From the multi-energy field assistance technologies aspect, high voltage electrostatic field and ultrasonic assistance are used to improve heat transfer performance and machining performance. To reduce the usage amount of lubricant, the lubricant is atomized to improve the specific surface area and jetted into cutting zone with help of high-pressure gas in MQL. However, the poor atomization performance of MQL limits the heat transfer performance of lubricants. Nanofluid composite electrostatic spraying (NCES) utilizes a high-voltage electrostatic field to control the droplet size and distribution after atomization.
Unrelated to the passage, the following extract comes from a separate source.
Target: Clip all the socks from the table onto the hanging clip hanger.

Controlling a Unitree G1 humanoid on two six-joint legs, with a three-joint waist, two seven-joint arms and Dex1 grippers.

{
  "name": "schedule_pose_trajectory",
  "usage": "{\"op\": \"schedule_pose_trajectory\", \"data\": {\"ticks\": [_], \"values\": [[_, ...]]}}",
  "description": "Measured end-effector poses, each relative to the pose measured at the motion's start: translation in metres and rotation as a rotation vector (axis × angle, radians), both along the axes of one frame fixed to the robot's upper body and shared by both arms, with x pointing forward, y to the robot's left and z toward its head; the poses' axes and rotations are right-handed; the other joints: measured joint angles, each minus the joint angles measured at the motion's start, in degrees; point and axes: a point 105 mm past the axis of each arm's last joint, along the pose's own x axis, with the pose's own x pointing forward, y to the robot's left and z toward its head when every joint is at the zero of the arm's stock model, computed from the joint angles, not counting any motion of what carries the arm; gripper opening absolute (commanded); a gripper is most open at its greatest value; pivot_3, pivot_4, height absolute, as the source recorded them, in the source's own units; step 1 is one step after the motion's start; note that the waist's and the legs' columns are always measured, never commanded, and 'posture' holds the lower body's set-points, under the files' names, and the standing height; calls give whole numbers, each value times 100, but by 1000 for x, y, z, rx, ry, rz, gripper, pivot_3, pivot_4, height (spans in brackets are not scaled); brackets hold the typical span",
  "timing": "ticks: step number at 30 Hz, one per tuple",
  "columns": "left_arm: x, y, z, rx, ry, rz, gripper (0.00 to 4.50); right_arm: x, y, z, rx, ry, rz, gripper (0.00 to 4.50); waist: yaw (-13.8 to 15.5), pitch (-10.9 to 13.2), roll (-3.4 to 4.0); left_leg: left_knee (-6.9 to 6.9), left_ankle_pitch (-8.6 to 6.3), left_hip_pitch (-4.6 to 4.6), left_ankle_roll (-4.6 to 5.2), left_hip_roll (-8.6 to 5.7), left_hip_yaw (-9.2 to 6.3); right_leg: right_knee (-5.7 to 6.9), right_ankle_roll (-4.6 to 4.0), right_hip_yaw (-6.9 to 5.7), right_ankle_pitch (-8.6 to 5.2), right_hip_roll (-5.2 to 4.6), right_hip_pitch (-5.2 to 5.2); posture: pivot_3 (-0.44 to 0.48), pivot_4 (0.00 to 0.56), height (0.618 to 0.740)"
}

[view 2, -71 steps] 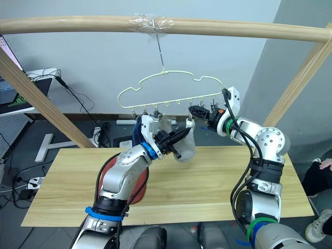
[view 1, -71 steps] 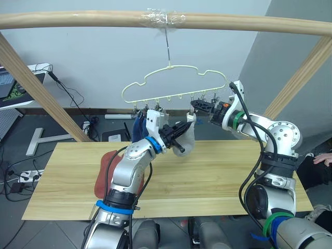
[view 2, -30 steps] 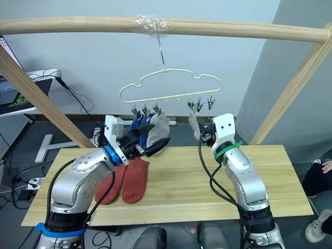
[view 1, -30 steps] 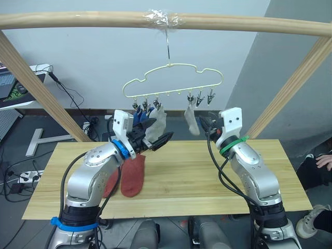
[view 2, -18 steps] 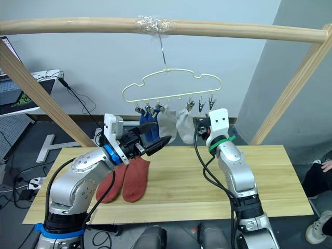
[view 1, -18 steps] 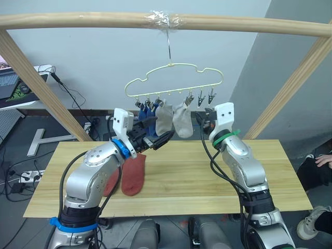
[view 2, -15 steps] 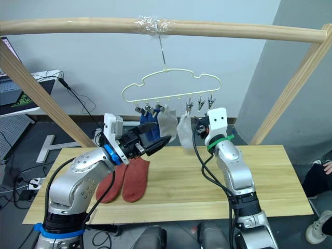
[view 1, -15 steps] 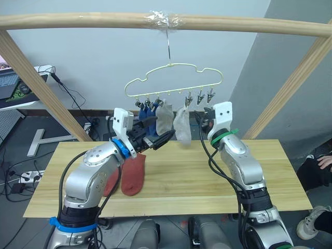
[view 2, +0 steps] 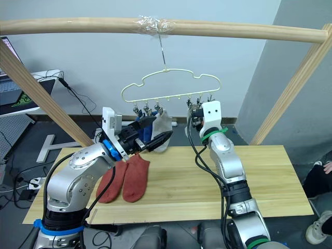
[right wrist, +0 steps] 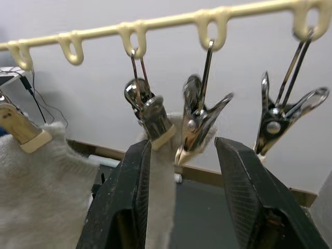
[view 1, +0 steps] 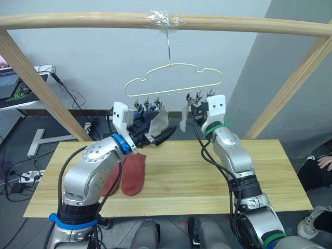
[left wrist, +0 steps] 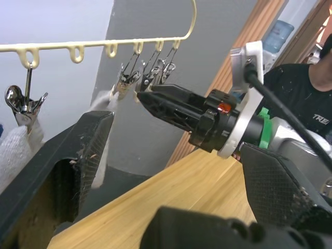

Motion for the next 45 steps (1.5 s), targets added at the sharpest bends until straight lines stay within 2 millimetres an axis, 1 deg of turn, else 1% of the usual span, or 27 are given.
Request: {"op": "schedule_pose_trajectory", "data": {"ticks": [4, 10, 15, 23, 28, 36, 40, 45], "values": [[0, 0, 0, -6, 1, 4, 4500, 1, 4, 8, 6, -27, 12, 2019, 1, 0, 0, -1, 0, 1, 0, 2, -5, 1, 0, -5, 0, 0, 0, 63, 152, 740], [1, -1, 3, -14, -2, 4, 4500, 2, 6, 2, 6, -7, 16, 2019, 2, 0, 0, 0, 0, 1, 0, 1, -4, 1, 0, -3, 0, 0, 0, 68, 157, 740], [2, -2, 8, -17, -19, 7, 4500, 6, 9, 11, 5, -31, 22, 2019, 2, 0, 0, 0, 0, 1, 0, 1, -5, 2, 0, -4, 0, 0, 0, 68, 157, 740], [1, -4, 14, -31, -32, -8, 4500, 11, 8, 9, 7, -27, 14, 2019, 1, 0, 0, -1, 0, 0, 0, 1, -4, 1, 0, -3, 0, 0, 0, 68, 157, 740], [1, -6, 17, -35, -43, -14, 4500, 13, 7, 19, 19, -59, 9, 2019, 2, 0, 1, -1, 0, 0, 0, 1, -5, 1, 0, -5, 0, 0, 0, 67, 163, 740], [2, -7, 21, -42, -50, -16, 4500, 14, 9, 15, 23, -45, 10, 2019, 0, 1, 1, -2, 0, 0, 0, 1, -5, 0, 0, -4, 0, 0, 0, 67, 163, 740], [3, -7, 26, -45, -65, -12, 4500, 15, 10, 17, 29, -44, 10, 2019, -1, 1, 1, -2, 0, 0, 0, 1, -4, 1, 0, -3, 0, 0, 0, 69, 164, 740], [3, -8, 26, -48, -64, -12, 4500, 16, 11, 20, 31, -53, 13, 2019, -1, 1, 2, -3, 0, -1, 0, 1, -5, 0, 0, -4, 0, 0, -1, 69, 164, 740]]}}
Liu’s group [6] compared and evaluated the lubrication and processing properties of different lubricants NCES through friction and milling tests with different flow ratios of external and internal fluids. Compared with nanofluid MQL and electrostatic atomization (EA), NCES can more comprehensively improve the performance of MQL. This study provides theoretical and technical support for the selection of NCES external base fluid. In terms of the low polishing efficiency of the soft grinding material flow (SAF) method and its non-compliance with the concept of carbon reduction in industrial production, Tan’s group [7] proposed a two-phase fluid multi-physicals modeling method for ultrasonic-assisted SAF. The cavitation effect in constrained flow channel can be reduced by the ultrasonic vibration, improving the turbulence intensity and uniformity of abrasive flow. The results indicate that ultrasonic assisted SAF method can improve processing efficiency and uniformity, achieving the goal of reducing carbon emissions. The relevant results can provide helpful references for the SAF method.
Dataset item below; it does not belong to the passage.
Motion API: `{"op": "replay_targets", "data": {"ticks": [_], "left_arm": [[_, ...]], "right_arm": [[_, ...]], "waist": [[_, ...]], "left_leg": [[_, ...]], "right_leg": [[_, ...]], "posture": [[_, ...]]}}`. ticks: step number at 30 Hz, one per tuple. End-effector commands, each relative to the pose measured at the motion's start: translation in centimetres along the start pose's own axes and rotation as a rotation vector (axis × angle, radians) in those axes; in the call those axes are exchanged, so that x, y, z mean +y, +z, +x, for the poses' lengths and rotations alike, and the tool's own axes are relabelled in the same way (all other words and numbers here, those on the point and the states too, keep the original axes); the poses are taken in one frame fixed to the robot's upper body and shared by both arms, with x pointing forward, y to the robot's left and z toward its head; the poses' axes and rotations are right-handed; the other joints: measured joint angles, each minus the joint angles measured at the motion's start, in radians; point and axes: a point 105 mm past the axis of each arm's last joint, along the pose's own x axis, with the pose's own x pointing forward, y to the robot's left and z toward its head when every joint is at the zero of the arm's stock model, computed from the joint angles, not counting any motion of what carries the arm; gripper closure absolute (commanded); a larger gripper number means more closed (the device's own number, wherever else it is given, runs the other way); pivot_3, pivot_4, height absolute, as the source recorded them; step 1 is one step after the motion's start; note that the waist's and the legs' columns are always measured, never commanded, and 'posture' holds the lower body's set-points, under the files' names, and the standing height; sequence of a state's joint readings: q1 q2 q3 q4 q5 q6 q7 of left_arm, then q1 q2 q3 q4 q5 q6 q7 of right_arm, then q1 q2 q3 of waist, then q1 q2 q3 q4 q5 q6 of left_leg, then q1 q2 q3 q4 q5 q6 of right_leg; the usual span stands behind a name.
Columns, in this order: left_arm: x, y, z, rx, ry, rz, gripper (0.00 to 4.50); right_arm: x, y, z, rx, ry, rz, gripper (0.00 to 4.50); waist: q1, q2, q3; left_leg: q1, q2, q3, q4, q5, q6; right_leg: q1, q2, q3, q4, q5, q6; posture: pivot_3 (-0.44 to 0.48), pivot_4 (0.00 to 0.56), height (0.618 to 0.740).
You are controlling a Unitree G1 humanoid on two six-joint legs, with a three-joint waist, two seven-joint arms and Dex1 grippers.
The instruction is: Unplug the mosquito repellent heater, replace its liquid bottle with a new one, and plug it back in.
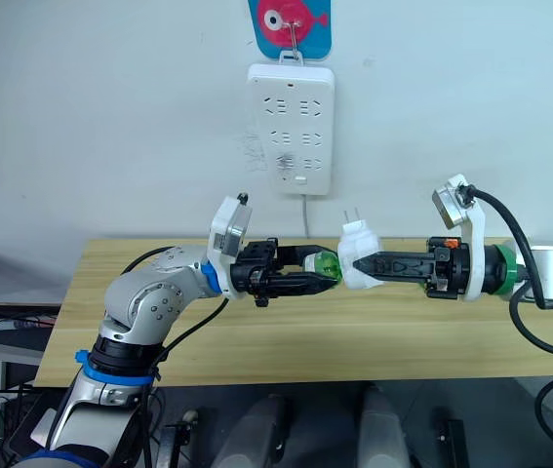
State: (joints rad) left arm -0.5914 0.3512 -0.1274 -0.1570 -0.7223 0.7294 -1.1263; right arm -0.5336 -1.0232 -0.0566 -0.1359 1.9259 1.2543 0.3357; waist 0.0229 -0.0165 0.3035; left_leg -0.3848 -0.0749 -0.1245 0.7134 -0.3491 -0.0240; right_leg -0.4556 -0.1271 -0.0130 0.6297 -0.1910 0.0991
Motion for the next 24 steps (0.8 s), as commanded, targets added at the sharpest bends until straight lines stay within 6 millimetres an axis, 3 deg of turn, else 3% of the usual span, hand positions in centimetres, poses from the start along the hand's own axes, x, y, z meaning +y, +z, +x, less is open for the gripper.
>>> {"op": "replay_targets", "data": {"ticks": [1, 2, 24], "left_arm": [[-0.9, -0.1, 1.2, -0.001, -0.064, 0.016, 2.26], [-0.8, -0.1, 1.1, 0.0, -0.06, 0.016, 2.26], [0.4, 0.3, 0.5, -0.035, 0.016, 0.032, 2.26]], "right_arm": [[2.2, -0.8, 0.6, 0.043, 0.125, -0.026, 0.17], [2.2, -0.9, 0.5, 0.049, 0.121, -0.025, 0.01], [3.0, -3.8, 1.2, 0.205, 0.131, -0.023, 0.01]], "waist": [[0.001, 0.0, 0.0], [0.0, 0.0, 0.0], [0.001, 0.0, 0.0]], "left_leg": [[0.0, 0.0, 0.0, 0.0, 0.0, 0.0], [0.0, 0.0, 0.0, 0.0, 0.0, 0.0], [0.0, 0.0, 0.0, 0.0, 0.0, 0.0]], "right_leg": [[0.0, 0.0, 0.0, 0.0, 0.0, 0.0], [0.0, 0.0, 0.0, 0.0, 0.0, 0.0], [0.0, 0.0, 0.0, 0.0, 0.0, 0.0]], "posture": [[0.033, 0.298, 0.74], [0.033, 0.298, 0.74], [0.057, 0.283, 0.74]]}}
From the processing mechanisms of difficult-to-cutting materials aspect, the wear and surface damage of grinding wheels under strong thermal coupling are technical bottlenecks. Exploring the mechanical behavior of material removal and the mechanism of surface damage generation is the theoretical basis for achieving high-precision, high-efficiency, that is low energy consumption, and low-carbon grinding. Tang’s group [8] conducted single- and double-varied-load nano scratch tests on single crystal 4H-SiC using the Berkovich nanoindentation system and analyzing the mechanisms of material removal and crack propagation. The lower loading rates increased the ductile region and critical depth of transition. This study provides an important reference for ensuring the high accuracy and long service life of single-crystal SiC.

From the papers published in this Special Issue, we hope they could provide new ideas and methods for researchers to enhance heat transfer technology based on emission reduction and carbon reduction. We also hope they will promote the continuous research on green manufacturing theory, tools, lubricant, clean cutting equipment and key functional components, and finally realize the application of green manufacturing technology in aerospace and other fields.